> _RECORDS FOR THIS EXERCISE_:
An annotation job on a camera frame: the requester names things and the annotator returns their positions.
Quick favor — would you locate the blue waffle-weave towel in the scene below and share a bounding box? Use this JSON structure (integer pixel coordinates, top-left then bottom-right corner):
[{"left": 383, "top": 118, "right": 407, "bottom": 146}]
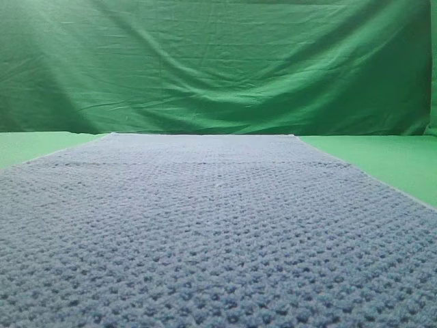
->
[{"left": 1, "top": 134, "right": 436, "bottom": 327}]

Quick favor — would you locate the green backdrop cloth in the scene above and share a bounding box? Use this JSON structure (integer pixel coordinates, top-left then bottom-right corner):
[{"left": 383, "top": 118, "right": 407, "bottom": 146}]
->
[{"left": 1, "top": 1, "right": 436, "bottom": 135}]

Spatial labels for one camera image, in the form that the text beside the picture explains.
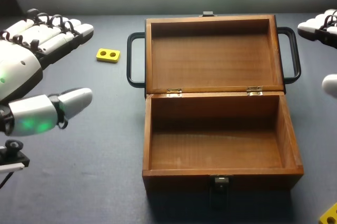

> _EXERCISE INSTRUCTIONS_: With the images omitted, output all entries exactly as given.

> _RESULT BELOW_:
An annotation job on a camera frame: the requester names things and the annotator returns their positions.
Quick favor — would you locate the blue waffle-weave towel in the scene below and share a bounding box? Use this JSON structure (integer pixel coordinates, top-left then bottom-right corner):
[{"left": 383, "top": 118, "right": 407, "bottom": 146}]
->
[{"left": 1, "top": 134, "right": 436, "bottom": 327}]

Quick favor — would you locate the green backdrop cloth in the scene above and share a bounding box? Use this JSON structure (integer pixel coordinates, top-left then bottom-right corner):
[{"left": 383, "top": 118, "right": 407, "bottom": 146}]
->
[{"left": 1, "top": 1, "right": 436, "bottom": 135}]

Spatial labels for one camera image, in the form that the text beside the picture explains.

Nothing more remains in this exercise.